Try it Vicki, try it. 

Sara


----------



## Kalne (Oct 25, 2007)

Oh, it won't be ruined. You can peel that stuff off pretty easy. And the little that won't peel off can easily be sanded off. This I know. LOL


----------



## NubianSoaps.com (Oct 26, 2007)

Husband is bringing it home tonight. He said it should be easy to get it nice and flat by putting alcohol on your putty knife. He is a contactor and remoldes bathrooms etc, so he is really good at caulking. And I did the old storke the ego thing, that I would love for him to do mine since he is soo much better at getting pretty caulking lines than me  Gosh I hope this works like they are saying, I PM'ed one of the gals that did this originally and her molds are still working great....Vicki


----------



## Aja-Sammati (Oct 26, 2007)

I sure hope that it works- I can just make the molds I want, and not have to think about freezer paper. I wonder if hers worked so well because her soap was a harder recipe, or because she does OP?


----------



## beaglady (Jan 16, 2008)

Thanks for the tip about using alcohol on the putty knife. I have homemade hinged molds with removable ends. I've siliconed the end pieces, but have never gotten it smooth enough to feel comfortable coating the whole mold.


----------



## Sheryl (Oct 27, 2007)

Okay, Vicki, beloved herd queen....inquiring minds want to know :yeahthat

Did you line some wood molds with silicone???? Did you use them???? Did they work???

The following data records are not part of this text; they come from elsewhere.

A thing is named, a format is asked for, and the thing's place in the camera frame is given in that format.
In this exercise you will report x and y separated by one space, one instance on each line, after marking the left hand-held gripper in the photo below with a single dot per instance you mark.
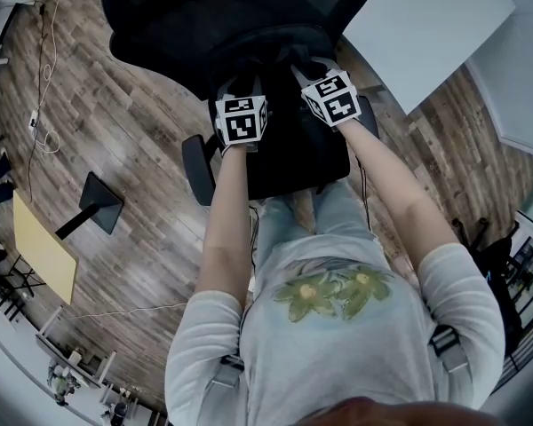
242 124

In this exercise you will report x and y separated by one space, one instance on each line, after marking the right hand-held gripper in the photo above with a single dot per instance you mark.
335 104

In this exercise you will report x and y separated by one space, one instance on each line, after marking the black bag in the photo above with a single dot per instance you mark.
280 56

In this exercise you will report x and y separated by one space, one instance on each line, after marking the black office chair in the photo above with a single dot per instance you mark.
160 25

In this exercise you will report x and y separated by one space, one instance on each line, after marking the person's right forearm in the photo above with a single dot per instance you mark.
395 193

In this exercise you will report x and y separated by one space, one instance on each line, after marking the person's left forearm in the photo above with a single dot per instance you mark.
224 220

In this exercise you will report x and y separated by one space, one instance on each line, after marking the black chair with wheels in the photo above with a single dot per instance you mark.
493 282

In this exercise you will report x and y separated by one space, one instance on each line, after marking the light blue jeans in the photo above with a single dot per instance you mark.
333 211

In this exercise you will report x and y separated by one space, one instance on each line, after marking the large white table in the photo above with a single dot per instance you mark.
422 29

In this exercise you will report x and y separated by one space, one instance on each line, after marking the white table with grey edge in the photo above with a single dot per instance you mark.
515 82

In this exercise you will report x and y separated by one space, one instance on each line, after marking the white power strip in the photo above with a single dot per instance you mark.
34 120

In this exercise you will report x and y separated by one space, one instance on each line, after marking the white floral shirt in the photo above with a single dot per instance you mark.
328 340

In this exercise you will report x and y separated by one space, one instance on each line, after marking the yellow table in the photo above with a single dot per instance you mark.
44 251

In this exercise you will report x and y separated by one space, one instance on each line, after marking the black table pedestal base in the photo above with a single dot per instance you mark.
100 200

I am waiting to hear how it turned out. I don't have nor want to spend the big bucks on some of the wonderful molds I see on some of these sites. So I need to make my own and if the silicone thing works woo hoo. It will be much easier for me as a carpenter :yes

I am hoping to make some log molds and some slab molds. But waiting patiently for your comments on the silicone thing.

Thanks

Sheryl


----------



## Kalne (Oct 25, 2007)

Yes.....I want to know too since new molds are on my list this year. I don't want to line and if I can make something myself I'll save a bundle. Dh picked up some wood today to make a small 1lb log box today. But it is toooooo cold to do the silicone thing. His workshop is not heated that well and the stuff is too smelly for in the house I think. He's hoping he can do it at someone else's place this week. But I want it NOW. LOL


----------



## NubianSoaps.com (Oct 26, 2007)

Sorry we were swamped this weekend. I promise as soon as I get this done I will tell everyone how it went...I am soo hoping this goes as well as I am being told it does....works well that is . Vicki


----------



## Sondra (Oct 25, 2007)

OK I did the silicone tub stuff to my wooden mold turned out great I think was easy and used soapy water to smooth. Now today will be the real test as the rebatch is going in and we'll see if it will come out. Will let you all know.


----------



## Sheryl (Oct 27, 2007)

woo hoo, can't wait to hear how it turned out.

Sheryl


----------



## Kalne (Oct 25, 2007)

Looking forward to reading the results too!


----------



## Sondra (Oct 25, 2007)

:handclap :woohoo It works great!! I was too impatient and couldn't wait for it to completely cool so was still a tad warm and came out just fine am leaving the rest to finish cooling in the mold. but this is fantastic. ( I could do this because it was rebatch soap and not cp so just needs to be back to room temp to unmold. )


----------



## Kalne (Oct 25, 2007)

Detail. Must have details.

Is your mold one piece? How ever did you get the silicone on? Just seems impossible if your mold is one piece to get it all smooth and in the corners.


----------



## Sondra (Oct 25, 2007)

No my mold is not one piece will have to get pictures of it for you all Hubby made it for me and routed out wood so it has curved edges to it. but should be hard to silicone a sq or retangular mold just use your fingers to get the corners nice and use soapy soapy water to smooth it out.


----------



## Aja-Sammati (Oct 26, 2007)

So cool!!! I have been waiting to hear how this worked. Thanks!


----------



## Sondra (Oct 25, 2007)

YEP WORKED GREAT


----------